• _Task to complete_: Your response should be a copy of each line in the listing below that includes the word "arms".

• _Supplied data_:

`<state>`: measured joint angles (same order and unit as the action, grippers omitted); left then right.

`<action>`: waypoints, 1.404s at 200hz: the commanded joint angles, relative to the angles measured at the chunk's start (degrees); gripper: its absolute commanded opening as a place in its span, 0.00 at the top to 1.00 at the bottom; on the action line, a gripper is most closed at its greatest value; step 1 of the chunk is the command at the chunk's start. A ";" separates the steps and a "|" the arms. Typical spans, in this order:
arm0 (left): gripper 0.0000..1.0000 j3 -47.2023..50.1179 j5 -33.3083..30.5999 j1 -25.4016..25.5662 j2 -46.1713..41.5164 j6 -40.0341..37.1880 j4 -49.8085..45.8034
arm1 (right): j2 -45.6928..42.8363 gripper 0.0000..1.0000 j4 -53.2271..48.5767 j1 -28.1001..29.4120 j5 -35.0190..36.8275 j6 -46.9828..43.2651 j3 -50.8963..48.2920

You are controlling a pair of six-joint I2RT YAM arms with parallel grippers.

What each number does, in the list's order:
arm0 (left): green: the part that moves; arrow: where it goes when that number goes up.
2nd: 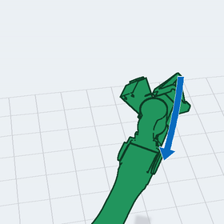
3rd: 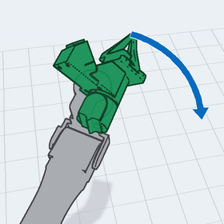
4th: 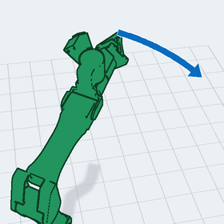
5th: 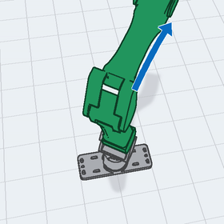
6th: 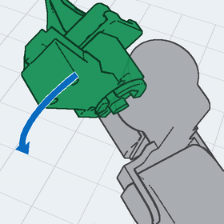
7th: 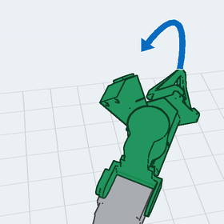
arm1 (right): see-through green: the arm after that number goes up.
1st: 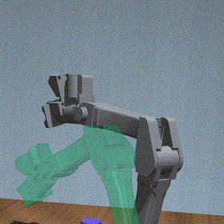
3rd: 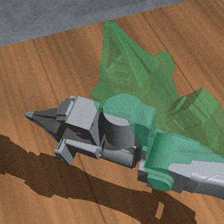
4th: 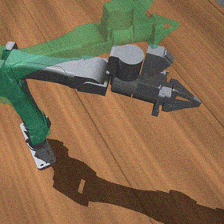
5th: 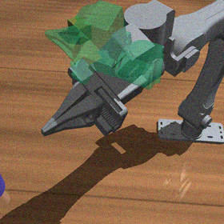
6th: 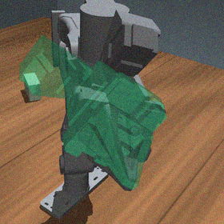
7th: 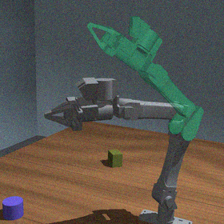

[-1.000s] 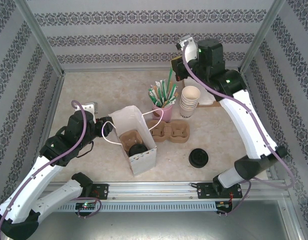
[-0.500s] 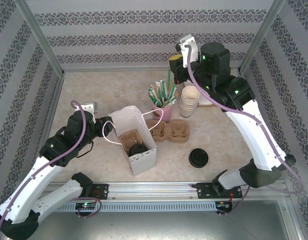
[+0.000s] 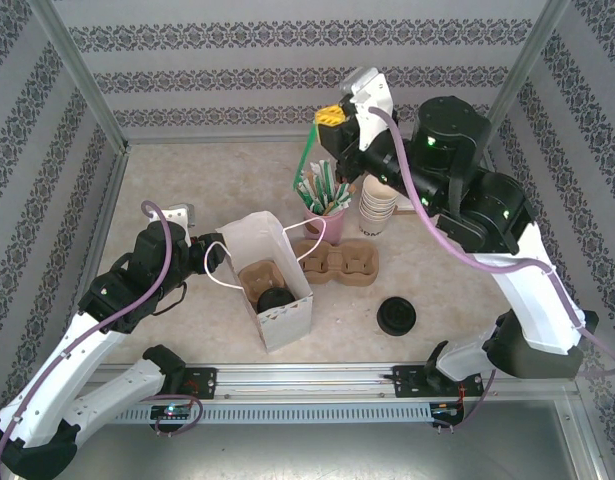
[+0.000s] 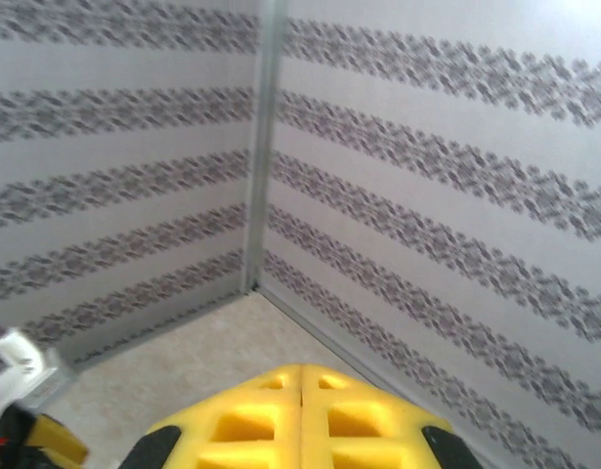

• _Exercise solution_:
`<action>`: waypoints, 1.404s at 200hz: the commanded joint angles, relative to the angles measured at the chunk's start (degrees); gripper: its absolute commanded opening as a place in its span, 0.00 at the top to 1.00 at the bottom; on the action line, a gripper is most closed at its greatest value; step 1 of the chunk is the command at the chunk's start. A ";" separates the steps and a "|" the arms. Typical spans, in this order:
You are controlling a pair of six-joint I2RT YAM arms with parallel grippers.

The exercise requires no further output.